Preso por tráfico, filho de desembargadora está em clínica de luxo


Corregedor Nacional de Justiça, ministro João Otávio de Noronha, determinou a instalação de reclamação disciplinar contra os desembargadores do Tribunal de Justiça de Mato Grosso do Sul (TJMS) José Ale Ahmad Netto, Rui Celso Barbosa Florence e Tânia Garcia de Freitas Borges, por conta de concessão de habeas corpus ao filho da desembargadora, Breno Fernando Solon Borges, 37 anos, preso em flagrante por tráfico de drogas e posse de arma e munições.

Procedimento é para apurar possíveis violações à Lei Orgânica da Magistratura Nacional (Loman), pelo fato de Breno ser filho da desembargadora, que é presidente do Tribunal Regional Eleitoral (TRE/MS), e corre em sigilo no CNJ.

Após serem notificados, os magistrados terão cinco dias para apresentatr as defesas. Com as alegações dos desembargadores em mãos, ministro decidirá se propõe ao Plenário do conselho a abertura de procedimento administrativo disciplinar.

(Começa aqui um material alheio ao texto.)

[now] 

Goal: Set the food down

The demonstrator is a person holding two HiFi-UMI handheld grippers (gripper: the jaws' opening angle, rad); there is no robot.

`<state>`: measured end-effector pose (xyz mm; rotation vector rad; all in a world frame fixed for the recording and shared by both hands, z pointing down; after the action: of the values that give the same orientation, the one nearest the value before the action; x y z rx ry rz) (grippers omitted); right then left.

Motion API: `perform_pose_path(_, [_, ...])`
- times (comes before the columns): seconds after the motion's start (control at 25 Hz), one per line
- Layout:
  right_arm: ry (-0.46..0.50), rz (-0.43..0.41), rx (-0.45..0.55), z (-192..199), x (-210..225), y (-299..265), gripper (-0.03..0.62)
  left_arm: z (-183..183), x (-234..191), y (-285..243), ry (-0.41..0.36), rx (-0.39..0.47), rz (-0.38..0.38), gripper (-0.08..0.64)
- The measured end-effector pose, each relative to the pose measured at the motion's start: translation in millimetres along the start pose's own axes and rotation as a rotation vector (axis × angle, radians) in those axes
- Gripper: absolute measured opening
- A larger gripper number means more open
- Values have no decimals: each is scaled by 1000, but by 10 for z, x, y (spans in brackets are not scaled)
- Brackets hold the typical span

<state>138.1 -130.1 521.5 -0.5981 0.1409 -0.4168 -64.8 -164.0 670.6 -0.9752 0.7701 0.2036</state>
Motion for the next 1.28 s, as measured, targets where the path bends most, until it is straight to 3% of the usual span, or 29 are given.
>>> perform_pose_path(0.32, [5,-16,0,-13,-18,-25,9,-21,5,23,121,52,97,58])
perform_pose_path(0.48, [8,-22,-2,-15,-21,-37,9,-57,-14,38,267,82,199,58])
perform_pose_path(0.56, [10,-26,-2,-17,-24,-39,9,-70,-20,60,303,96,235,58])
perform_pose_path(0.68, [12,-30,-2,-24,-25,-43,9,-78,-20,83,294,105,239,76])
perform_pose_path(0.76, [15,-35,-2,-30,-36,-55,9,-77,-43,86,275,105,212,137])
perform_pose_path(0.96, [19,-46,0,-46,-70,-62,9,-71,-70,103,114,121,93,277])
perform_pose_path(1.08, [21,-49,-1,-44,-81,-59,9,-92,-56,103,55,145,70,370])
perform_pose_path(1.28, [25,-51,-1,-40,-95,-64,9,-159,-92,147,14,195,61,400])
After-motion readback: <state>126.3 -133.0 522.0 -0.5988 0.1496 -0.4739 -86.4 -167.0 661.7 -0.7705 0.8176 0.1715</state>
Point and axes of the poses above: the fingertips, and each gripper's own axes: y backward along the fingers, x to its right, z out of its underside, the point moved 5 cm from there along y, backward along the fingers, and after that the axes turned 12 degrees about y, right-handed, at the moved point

Borges foi preso por tráfico de drogas no dia 8 de abril e levado para o presídio em Três Lagoas. Em julho, foi beneficiado com três decisões do Tribunal de Justiça de Mato Grosso do Sul, e transferido da cadeia para se submeter a um tratamento contra o Transtorno de Borderline, caracterizado por instabilidade emocional e impulsividade.

Ele está internado em clínica de luxo, em São Paulo.

O filho da presidente do TRE-MS também teve mandado de prisão expedido por suspeita de participar em esquema que tentaria resgatar chefe de quadrilha de tráfico de drogas do Presídio de Segurança Média de Três Lagoas.

A Polícia Federal fez a investigação e identificou os envolvidos em plano de fuga que foi frustrado. Breno foi apontado como um dos motoristas que tentaria ajudar na retirada do preso.